◆ Task to complete:
Please go through the listing below and count the lines where the string "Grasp" appears. Answer with the number only.

----------------

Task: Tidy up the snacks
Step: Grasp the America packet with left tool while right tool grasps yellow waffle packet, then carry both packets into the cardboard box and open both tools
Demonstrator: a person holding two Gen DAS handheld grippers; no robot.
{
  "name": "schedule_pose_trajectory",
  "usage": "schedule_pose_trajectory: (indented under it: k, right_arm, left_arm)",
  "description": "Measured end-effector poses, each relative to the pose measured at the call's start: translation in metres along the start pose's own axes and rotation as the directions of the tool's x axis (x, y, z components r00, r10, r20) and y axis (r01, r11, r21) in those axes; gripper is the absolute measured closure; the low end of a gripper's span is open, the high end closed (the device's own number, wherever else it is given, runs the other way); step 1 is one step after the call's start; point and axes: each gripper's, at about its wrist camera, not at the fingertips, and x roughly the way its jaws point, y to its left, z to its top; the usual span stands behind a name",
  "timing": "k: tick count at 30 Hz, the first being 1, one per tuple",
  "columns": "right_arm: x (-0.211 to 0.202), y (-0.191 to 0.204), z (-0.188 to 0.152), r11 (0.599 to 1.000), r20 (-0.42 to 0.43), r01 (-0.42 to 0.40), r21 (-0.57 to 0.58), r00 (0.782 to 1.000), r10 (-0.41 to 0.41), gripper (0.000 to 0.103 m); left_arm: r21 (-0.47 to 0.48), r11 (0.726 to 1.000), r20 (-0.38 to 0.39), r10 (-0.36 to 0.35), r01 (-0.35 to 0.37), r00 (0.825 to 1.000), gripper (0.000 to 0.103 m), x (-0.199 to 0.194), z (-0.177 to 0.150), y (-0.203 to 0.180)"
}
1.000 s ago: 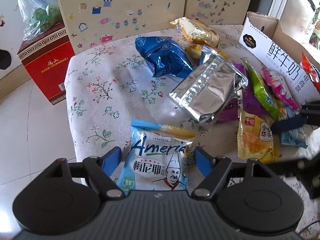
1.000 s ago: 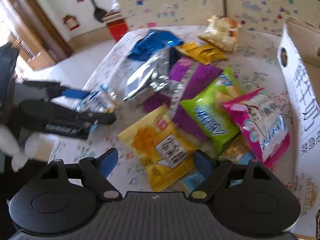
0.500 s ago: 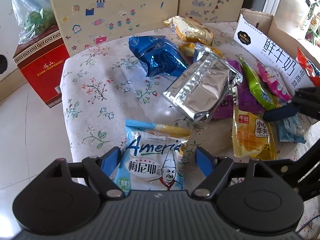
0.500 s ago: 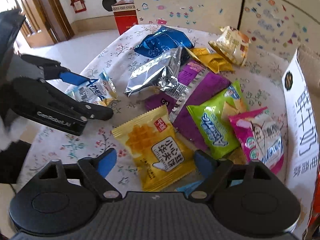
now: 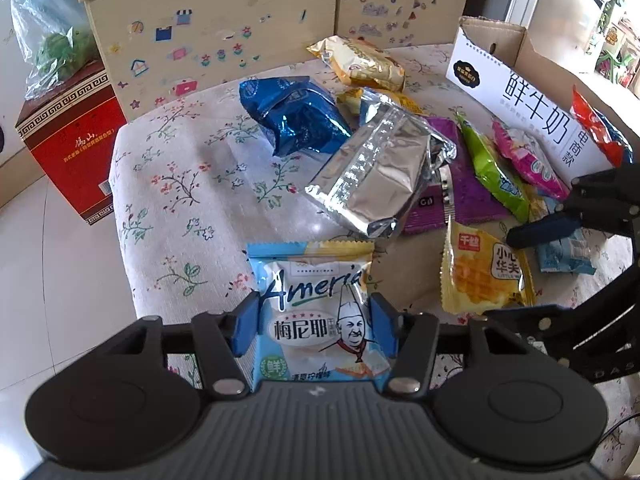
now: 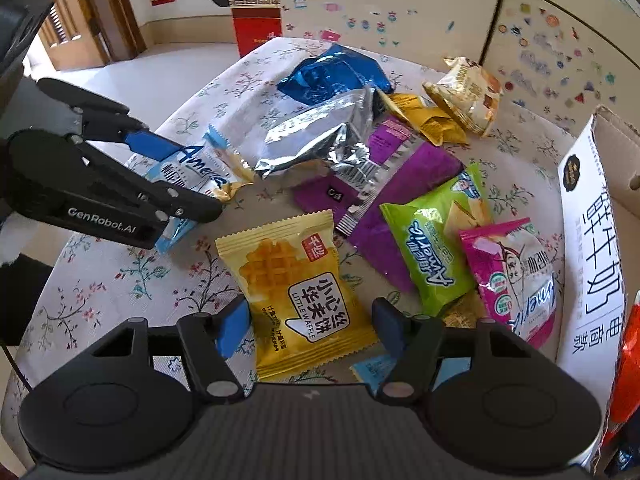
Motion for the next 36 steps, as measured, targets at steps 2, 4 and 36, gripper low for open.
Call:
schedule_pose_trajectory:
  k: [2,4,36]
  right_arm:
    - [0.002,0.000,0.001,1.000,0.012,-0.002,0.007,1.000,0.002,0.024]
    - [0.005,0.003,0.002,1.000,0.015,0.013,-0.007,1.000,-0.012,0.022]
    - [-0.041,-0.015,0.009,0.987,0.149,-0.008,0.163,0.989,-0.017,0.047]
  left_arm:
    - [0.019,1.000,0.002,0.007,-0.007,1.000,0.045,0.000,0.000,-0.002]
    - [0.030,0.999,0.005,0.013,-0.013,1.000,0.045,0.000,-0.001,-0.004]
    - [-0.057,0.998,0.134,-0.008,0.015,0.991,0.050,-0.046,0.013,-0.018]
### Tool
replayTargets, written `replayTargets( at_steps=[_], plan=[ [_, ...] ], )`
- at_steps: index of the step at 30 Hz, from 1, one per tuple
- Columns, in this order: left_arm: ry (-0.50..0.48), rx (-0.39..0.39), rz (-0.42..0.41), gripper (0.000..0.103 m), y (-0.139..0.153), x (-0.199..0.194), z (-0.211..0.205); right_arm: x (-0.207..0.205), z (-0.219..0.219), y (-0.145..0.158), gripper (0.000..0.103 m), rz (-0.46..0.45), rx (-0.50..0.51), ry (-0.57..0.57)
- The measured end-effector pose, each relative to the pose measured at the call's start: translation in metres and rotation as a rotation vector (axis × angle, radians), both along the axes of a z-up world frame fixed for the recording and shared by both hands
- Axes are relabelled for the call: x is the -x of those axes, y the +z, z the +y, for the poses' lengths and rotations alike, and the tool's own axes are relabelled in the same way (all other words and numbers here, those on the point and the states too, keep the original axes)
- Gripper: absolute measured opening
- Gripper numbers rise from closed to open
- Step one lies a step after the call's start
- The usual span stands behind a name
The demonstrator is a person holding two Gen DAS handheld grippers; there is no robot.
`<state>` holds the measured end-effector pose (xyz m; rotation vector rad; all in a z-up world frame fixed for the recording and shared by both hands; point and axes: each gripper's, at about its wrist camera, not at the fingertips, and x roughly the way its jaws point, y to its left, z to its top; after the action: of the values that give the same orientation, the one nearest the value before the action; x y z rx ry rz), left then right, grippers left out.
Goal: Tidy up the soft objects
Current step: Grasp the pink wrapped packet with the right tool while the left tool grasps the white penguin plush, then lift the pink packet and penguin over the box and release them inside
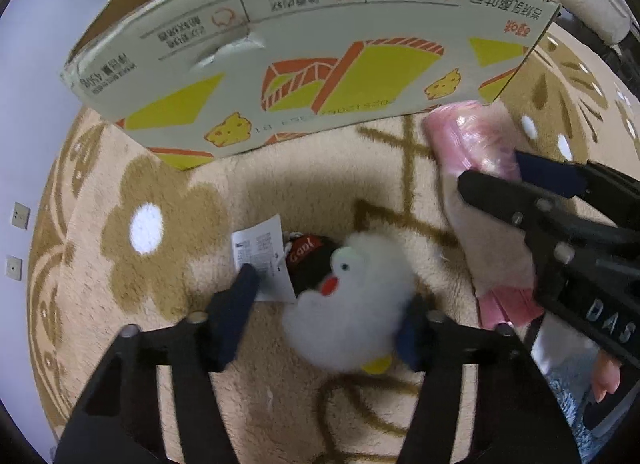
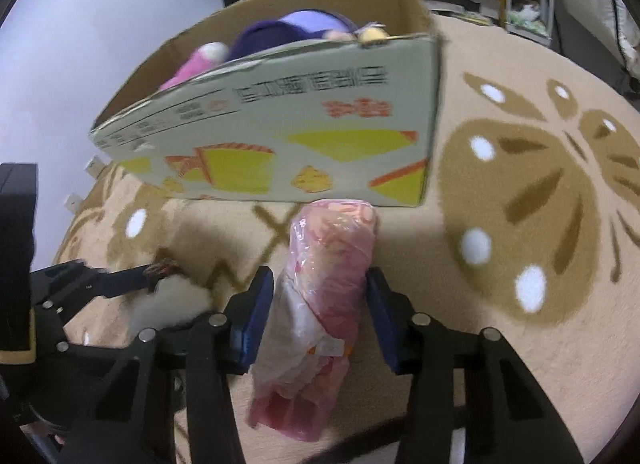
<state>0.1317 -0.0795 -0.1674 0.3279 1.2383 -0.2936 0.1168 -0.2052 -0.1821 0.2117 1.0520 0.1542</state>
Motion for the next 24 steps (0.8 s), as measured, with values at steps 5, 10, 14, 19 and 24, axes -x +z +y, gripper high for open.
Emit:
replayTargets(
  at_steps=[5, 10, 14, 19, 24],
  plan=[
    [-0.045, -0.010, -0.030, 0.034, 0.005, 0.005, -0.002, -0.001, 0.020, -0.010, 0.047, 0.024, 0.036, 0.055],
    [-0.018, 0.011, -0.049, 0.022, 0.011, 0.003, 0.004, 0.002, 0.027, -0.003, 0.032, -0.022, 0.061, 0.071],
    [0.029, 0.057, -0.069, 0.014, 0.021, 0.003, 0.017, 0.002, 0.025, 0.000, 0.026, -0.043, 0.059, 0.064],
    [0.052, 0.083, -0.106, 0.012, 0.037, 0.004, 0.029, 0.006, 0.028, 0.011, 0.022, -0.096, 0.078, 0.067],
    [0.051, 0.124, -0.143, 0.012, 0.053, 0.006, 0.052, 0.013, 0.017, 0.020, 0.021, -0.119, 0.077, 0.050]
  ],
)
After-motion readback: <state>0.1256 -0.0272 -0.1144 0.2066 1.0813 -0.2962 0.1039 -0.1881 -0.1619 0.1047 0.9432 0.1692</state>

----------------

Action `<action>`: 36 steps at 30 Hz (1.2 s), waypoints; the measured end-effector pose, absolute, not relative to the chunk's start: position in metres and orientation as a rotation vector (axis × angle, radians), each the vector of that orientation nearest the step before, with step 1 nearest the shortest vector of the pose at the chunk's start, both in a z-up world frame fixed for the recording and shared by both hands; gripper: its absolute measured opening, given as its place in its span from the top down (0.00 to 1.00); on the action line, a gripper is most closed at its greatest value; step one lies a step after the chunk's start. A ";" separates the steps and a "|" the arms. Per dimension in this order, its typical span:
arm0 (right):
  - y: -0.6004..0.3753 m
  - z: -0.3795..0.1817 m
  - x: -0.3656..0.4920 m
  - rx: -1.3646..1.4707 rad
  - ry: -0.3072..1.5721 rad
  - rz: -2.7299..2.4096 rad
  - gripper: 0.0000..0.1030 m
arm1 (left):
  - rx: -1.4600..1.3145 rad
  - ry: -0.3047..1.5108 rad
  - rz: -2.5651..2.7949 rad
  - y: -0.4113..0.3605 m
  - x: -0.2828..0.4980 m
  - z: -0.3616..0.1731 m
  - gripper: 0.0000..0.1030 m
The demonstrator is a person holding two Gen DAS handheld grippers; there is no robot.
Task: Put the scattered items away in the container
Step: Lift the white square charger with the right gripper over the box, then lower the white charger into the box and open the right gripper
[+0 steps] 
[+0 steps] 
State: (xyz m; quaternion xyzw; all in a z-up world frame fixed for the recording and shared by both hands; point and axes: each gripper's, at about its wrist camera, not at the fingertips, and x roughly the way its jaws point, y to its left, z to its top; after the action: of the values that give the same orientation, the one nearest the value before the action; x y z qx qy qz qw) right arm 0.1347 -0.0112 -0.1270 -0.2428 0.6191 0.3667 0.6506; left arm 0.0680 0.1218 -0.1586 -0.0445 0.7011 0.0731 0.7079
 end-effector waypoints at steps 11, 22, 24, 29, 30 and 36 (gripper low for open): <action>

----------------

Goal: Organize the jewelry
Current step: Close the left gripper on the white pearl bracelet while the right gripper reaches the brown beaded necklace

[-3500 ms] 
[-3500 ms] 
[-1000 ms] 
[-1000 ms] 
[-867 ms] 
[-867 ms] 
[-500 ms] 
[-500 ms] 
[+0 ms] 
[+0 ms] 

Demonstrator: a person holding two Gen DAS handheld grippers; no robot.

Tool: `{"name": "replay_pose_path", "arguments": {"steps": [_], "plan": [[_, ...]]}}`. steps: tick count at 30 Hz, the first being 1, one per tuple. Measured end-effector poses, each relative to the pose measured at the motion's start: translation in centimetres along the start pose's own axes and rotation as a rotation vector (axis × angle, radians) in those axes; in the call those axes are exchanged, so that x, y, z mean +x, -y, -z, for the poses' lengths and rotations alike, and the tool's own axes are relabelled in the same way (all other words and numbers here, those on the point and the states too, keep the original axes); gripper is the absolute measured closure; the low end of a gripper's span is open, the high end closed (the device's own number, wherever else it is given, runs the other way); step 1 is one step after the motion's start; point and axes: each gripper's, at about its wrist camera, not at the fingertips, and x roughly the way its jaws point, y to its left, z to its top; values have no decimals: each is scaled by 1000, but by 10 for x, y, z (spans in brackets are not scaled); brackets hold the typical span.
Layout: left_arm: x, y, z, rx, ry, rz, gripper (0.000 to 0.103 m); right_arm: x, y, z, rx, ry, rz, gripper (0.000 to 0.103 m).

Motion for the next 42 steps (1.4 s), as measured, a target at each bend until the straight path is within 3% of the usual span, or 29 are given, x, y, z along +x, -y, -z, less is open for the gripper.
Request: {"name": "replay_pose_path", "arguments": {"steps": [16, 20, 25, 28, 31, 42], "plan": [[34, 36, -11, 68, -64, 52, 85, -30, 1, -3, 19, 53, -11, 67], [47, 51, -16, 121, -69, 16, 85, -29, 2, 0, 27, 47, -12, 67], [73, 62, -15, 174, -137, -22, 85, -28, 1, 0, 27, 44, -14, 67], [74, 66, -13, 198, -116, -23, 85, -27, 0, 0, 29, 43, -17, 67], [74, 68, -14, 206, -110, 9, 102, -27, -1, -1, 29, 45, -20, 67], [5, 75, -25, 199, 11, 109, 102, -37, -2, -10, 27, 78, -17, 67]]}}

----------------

◆ Answer space:
2